Moreover, says Saint Antoninus, "while other martyrs suffered by sacrificing their own lives, the Blessed Virgin suffered by sacrificing her Son's life, a life that she loved far more than her own; so that she not only suffered in her soul all that her Son endured in His body, but moreover the sight of her Son's torments brought more grief to her heart than if she had endured them all in her own person. No one can doubt that Mary suffered in her heart all the outrages which she saw inflicted on her beloved Jesus.
The love between the Mother and Son was so pure and perfect that they were as one person, experiencing each painful blow and bloody step together:
"Every torture inflicted on the body of Jesus," says Saint Jerome, "was a wound in the heart of the Mother." "Whoever then was present on the Mount of Calvary," says Saint John Chrysostom, "might see two altars, on which two great sacrifices were consummated; the one in the body of Jesus, the other in the heart of Mary." Nay, better still may we say with Saint Bonaventure, "there was but one altar-that of the cross of the Son, on which, together with this Divine Lamb, the victim, the Mother was also sacrificed;" therefore the Saint asks this Mother, "O Lady, where art thou? Near the cross? Nay, rather, thou art on the cross, crucified, sacrificing thyself with thy Son." Saint Augustine assures us of the same thing: "The cross and nails of the Son were also those of His Mother; with Christ crucified the Mother was also crucified."
When we see the meeting of Mother and Son on the Road to Calvary, we are witnessing perfect love, not just of the love for each other, but their love for all of mankind, both placing themselves upon the altar of Calvary so that we can be freed from sin and eternal death.


To Honor Mary, the Blessed Mother of Jesus, is to honor our Lord because she suffered all the agony of the Cross with Him. She felt all of his pains in her heart and gave to us, His followers and her children, a martyrdom greater than all other martyrs.
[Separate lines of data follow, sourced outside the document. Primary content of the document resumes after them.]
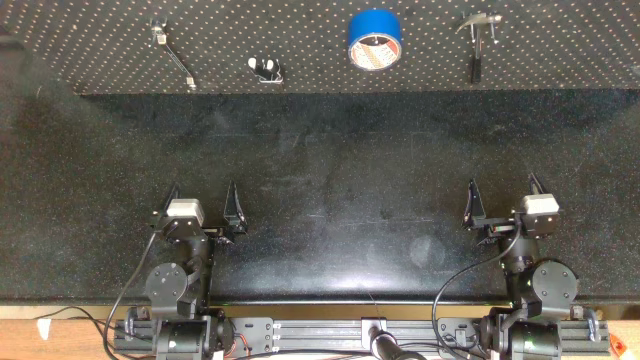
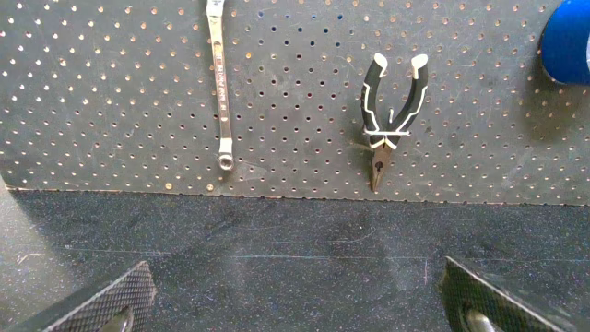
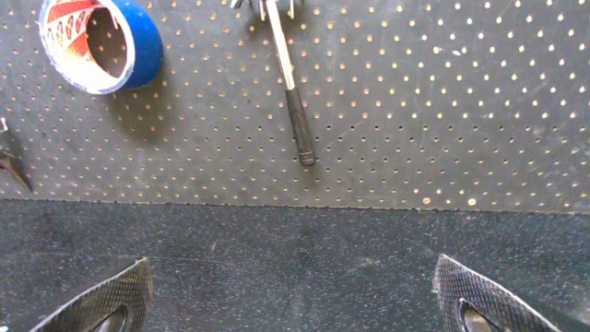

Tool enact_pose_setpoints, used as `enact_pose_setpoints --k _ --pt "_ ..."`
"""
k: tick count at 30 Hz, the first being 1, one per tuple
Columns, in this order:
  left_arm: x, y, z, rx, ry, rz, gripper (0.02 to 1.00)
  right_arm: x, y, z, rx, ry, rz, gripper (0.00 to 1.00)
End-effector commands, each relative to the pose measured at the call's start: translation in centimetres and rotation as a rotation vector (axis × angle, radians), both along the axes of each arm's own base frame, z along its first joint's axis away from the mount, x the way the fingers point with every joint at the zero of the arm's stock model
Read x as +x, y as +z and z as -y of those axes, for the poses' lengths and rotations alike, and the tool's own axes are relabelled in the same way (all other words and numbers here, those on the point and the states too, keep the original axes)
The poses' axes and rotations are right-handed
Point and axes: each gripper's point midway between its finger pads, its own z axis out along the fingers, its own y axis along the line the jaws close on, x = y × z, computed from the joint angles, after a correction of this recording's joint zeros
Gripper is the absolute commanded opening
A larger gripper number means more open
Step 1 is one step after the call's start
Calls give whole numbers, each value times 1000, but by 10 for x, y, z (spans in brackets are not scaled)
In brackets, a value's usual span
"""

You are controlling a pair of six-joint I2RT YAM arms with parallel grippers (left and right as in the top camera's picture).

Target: Place Tools Onto Pegboard

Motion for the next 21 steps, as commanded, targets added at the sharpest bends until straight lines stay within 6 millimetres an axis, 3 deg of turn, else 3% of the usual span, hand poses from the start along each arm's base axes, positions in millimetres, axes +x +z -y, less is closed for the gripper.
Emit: enact_pose_setpoints --k 1,21 --pt "-1 0 3 7 -20 1 996 0 -1 -2 -62 0 4 989" --pt "-1 0 3 7 -20 1 996 -1 -1 -7 -75 20 6 989"
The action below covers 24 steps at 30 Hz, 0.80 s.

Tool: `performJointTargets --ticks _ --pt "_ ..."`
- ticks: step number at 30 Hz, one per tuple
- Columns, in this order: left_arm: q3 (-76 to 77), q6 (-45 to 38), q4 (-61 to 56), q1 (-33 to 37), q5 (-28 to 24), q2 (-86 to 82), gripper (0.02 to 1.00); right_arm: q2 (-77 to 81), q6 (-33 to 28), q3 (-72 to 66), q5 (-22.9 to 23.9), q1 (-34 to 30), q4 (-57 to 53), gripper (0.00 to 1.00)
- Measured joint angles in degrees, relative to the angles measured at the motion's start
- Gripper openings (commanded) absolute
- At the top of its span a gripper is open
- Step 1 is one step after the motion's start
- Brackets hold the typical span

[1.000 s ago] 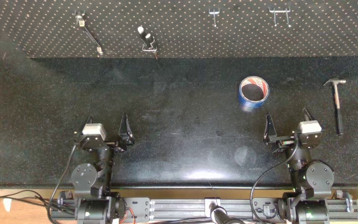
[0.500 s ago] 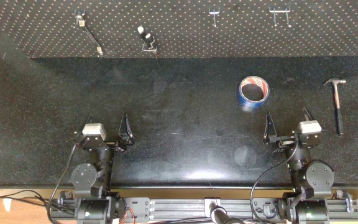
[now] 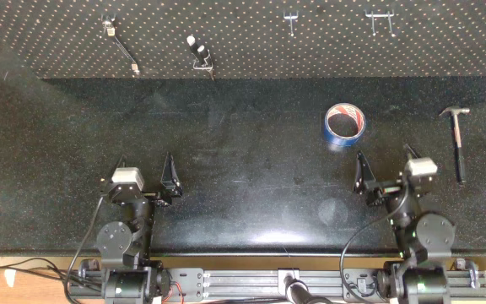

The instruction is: Place Tools Onto Pegboard

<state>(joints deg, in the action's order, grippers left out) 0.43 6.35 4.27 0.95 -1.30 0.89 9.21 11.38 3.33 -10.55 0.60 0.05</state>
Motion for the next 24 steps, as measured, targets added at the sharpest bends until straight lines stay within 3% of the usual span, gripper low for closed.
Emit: performJointTargets --ticks 6,11,19,24 --pt "0.0 0.0 0.0 0.0 0.0 0.0 0.996 22.3 2.6 17.0 -6.9 1.0 0.0 0.976" --pt "0.0 0.0 0.0 0.0 0.0 0.0 0.996 38.6 6.4 27.0 -8.7 3.8 -6.4 0.976" --pt "0.0 0.0 0.0 0.0 0.0 -0.1 0.996 59.4 7.5 43.4 -5.3 10.9 -25.0 0.976" --pt "0.0 0.0 0.0 0.0 0.0 -0.2 0.996 70.7 7.6 55.2 -0.2 12.9 -39.7 0.976"
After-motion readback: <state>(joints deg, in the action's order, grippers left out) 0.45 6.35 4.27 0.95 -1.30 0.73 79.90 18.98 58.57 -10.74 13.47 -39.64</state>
She now walks with each one of us just as she walked with Her Son on the Road to Calvary, offering us the some compassion, the same love she gave to our Blessed Lord. Just as her Son will never leave us, so she will never leave us, constantly interceding for us, just as she did at the Wedding at Cana, seeing our needs even before we are aware of them, and pleading with Her Son on our behalf.

From St. Francis' Stations of the Cross:

How sad and how painful must it have been for Mary 
to behold her beloved Son laden with the Cross, 
covered with wounds and blood,
and driven through the streets by savage executioners
What unspeakable pangs her most tender heart must have experienced! 
How earnestly did she desire to die instead of Jesus, or at least with Him! 

O Jesus, O Mary, I am the cause of the pains that pierced your hearts. 
Would that my heart might experience some of your sufferings. 
O Mother, let me share in thy sufferings and those of they Son, 
that I may obtain the grace of a happy death.